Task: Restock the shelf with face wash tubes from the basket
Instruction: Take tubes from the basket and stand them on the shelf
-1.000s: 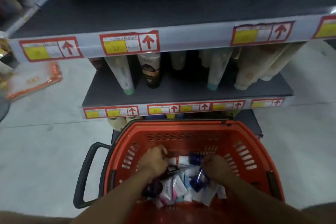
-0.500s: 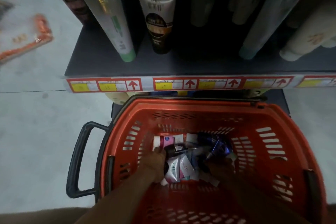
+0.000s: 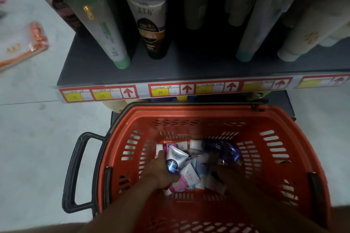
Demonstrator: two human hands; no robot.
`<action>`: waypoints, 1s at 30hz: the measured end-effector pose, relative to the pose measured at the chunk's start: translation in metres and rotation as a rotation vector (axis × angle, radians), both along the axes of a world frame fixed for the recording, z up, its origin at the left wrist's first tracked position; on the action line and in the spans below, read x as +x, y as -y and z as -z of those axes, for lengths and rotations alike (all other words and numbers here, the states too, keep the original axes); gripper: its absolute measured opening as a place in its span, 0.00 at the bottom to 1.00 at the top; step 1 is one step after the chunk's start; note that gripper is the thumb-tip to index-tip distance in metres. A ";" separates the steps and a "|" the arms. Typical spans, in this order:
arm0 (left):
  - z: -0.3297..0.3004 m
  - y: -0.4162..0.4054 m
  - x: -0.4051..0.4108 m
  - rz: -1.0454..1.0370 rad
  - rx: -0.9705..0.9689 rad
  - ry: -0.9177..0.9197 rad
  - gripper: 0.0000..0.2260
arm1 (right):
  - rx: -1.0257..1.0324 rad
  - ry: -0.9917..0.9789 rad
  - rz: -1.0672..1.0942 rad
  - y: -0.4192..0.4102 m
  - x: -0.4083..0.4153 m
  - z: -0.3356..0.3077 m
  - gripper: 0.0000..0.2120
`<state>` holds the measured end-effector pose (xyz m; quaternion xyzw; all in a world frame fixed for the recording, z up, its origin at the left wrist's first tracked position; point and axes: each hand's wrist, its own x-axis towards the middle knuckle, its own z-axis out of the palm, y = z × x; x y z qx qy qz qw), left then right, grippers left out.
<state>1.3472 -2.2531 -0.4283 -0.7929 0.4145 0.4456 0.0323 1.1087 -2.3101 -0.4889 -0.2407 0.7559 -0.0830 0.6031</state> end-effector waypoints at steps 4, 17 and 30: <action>-0.015 0.001 -0.007 -0.174 -0.055 -0.048 0.31 | -0.036 -0.077 -0.108 0.010 -0.014 -0.007 0.09; -0.077 -0.004 -0.036 -0.421 -0.404 -0.248 0.24 | -0.432 -0.221 -0.428 0.005 -0.007 -0.068 0.21; -0.175 -0.021 -0.046 -0.387 -0.606 -0.343 0.28 | -0.794 -0.095 -0.340 -0.022 0.006 -0.191 0.18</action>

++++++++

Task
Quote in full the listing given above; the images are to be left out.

Output for this exercise
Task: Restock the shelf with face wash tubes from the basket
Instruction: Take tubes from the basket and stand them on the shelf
-1.000s: 
-0.500s: 
+0.000s: 
Demonstrator: two human hands; no robot.
`<action>`: waypoints, 1s at 30hz: the measured end-effector pose, relative to the pose measured at the chunk's start: translation in metres and rotation as a rotation vector (axis × angle, radians), both along the axes of a world frame fixed for the recording, z up, its origin at the left wrist's first tracked position; on the action line and in the spans below, read x as +x, y as -y and z as -z of those axes, for lengths and rotations alike (all other words and numbers here, the states too, keep the original axes); gripper: its absolute measured opening as a place in its span, 0.00 at the bottom to 1.00 at the top; step 1 is one step after the chunk's start; note that gripper is the thumb-tip to index-tip distance in metres. A ";" separates the steps and a "|" the arms. Typical spans, in this order:
arm0 (left):
  - z: -0.3297..0.3004 m
  - y: -0.4162..0.4054 m
  - x: -0.4051..0.4108 m
  - rz: -1.0454..1.0370 rad
  - rx: -0.9705..0.9689 rad
  - ry: -0.9177..0.9197 rad
  - gripper: 0.0000..0.2260
arm1 (right):
  - rx: -1.0257..1.0324 rad
  - ry: -0.9917..0.9789 rad
  - rz: -1.0672..1.0942 rad
  - y: -0.4192..0.4102 m
  - x: -0.4083..0.4153 m
  - z: -0.3356..0.3077 m
  - gripper: 0.0000..0.2120
`<state>` holds the measured end-effector pose (xyz m; quaternion xyzw; all in a world frame fixed for the recording, z up, its origin at the left wrist's first tracked position; point and axes: each hand's wrist, its own x-axis towards the middle knuckle, its own z-axis out of the palm, y = z × x; x y z qx qy qz qw), left then right, grippers left out.
<state>1.3472 -2.2531 -0.4283 -0.7929 0.4145 0.4456 0.0323 1.1087 -2.3101 -0.4889 -0.2407 0.7559 -0.0830 0.6031</state> end-effector waypoints at steps 4, 17 and 30: <action>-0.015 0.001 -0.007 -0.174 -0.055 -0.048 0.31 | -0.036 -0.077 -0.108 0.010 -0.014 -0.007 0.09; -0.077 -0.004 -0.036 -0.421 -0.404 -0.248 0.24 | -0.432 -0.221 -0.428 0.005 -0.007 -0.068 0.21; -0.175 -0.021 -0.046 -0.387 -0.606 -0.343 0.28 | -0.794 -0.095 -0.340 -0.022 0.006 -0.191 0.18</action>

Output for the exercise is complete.